La ocupación en cosas inútiles. Jamás ha existido otra época en la que el hombre haya perdido más tiempo en cosas y en ocupaciones inútiles como la nuestra. Hoy día se malgasta un tiempo precioso en excesivas y desordenadas lecturas, en los periódicos, en la radio, en el sport y en toda clase de juegos, espectáculos y diversiones. ¡Y si fuesen solo los hijos del mundo los que perdieran su tiempo en cosas inútiles, los que se entregaran a ellas con loco frenesí, hasta apartar por completo su atención y su vista de lo único necesario! Pero, por desgracia, ¡nosotros mismos, los que nos hemos consagrado a Dios, los que hemos hecho voto de vivir solo para Él, obramos lo mismo que los mundanos, nos ocupamos de cosas fútiles y baladíes, con detrimento del espíritu de oración, con detrimento del recogimiento, de la amorosa atención a Dios y de la perfecta sumisión a Él! ¡Cuánta distracción inútil! ¡Cuántos pensamientos, preocupaciones, planes, palabras, conversaciones y discursos inútiles y, a menudo, hasta pecaminosas! ¡Qué razón tiene, pues, la liturgia, para exhortarnos: “Aprovechad el tiempo, porque los días son malos”, fascinadores!

3.    El aprovechar bien el tiempo exige una energía de alma, un esfuerzo y una santidad no comunes. ¿Es, pues, de extrañar que un San Alfonso de Ligorio, que hizo el voto de no perder nunca ni un solo minuto de tiempo, haya merecido el honor de ser elevado a los altares de la Iglesia?

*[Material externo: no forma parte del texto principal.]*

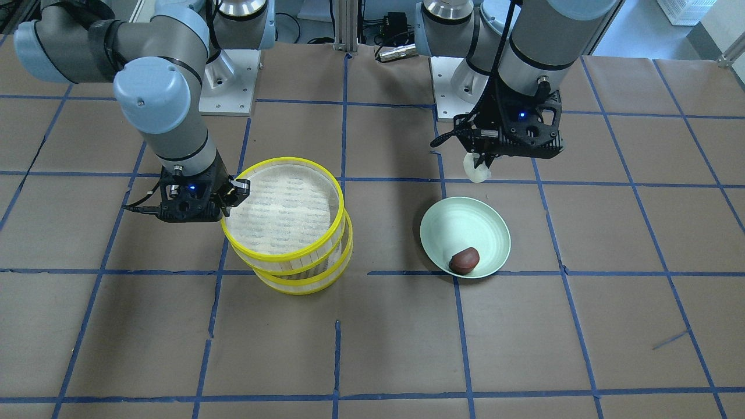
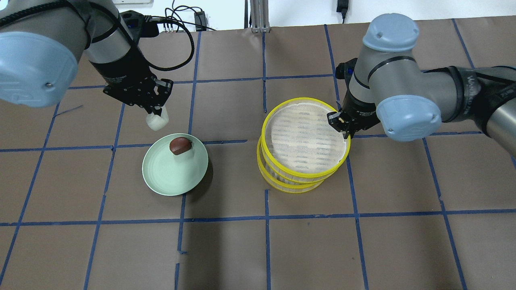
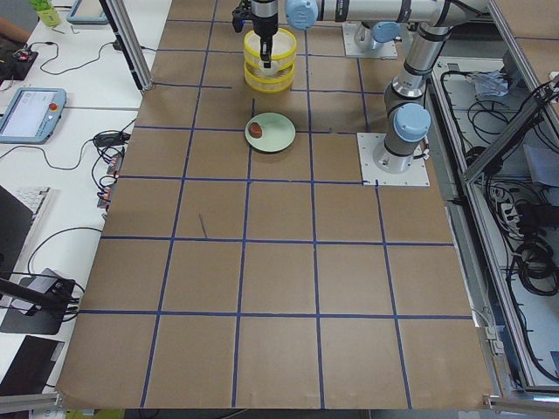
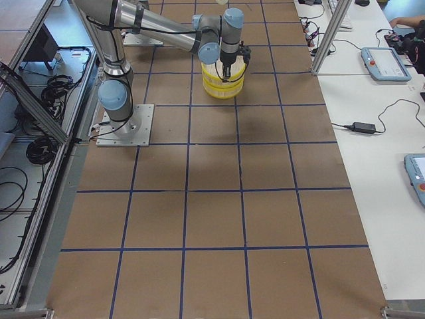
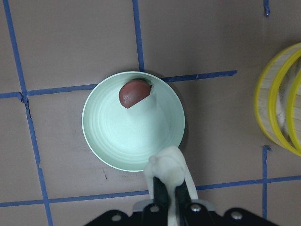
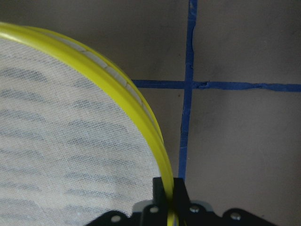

Una de las particulares gracias del estado religioso consiste en que él nos asegura y nos protege contra el peligro de la pereza espiritual. Sin embargo, también en el estado religioso se necesita tener, como en el mundo, una alta idea del valor del mismo presente. Se necesita poseer una intensa vida de fe y un profundo amor a Dios y a Cristo. Se necesita estar ampliamente desprendido de todo lo que no sea Dios y practicar una sincera mortificación.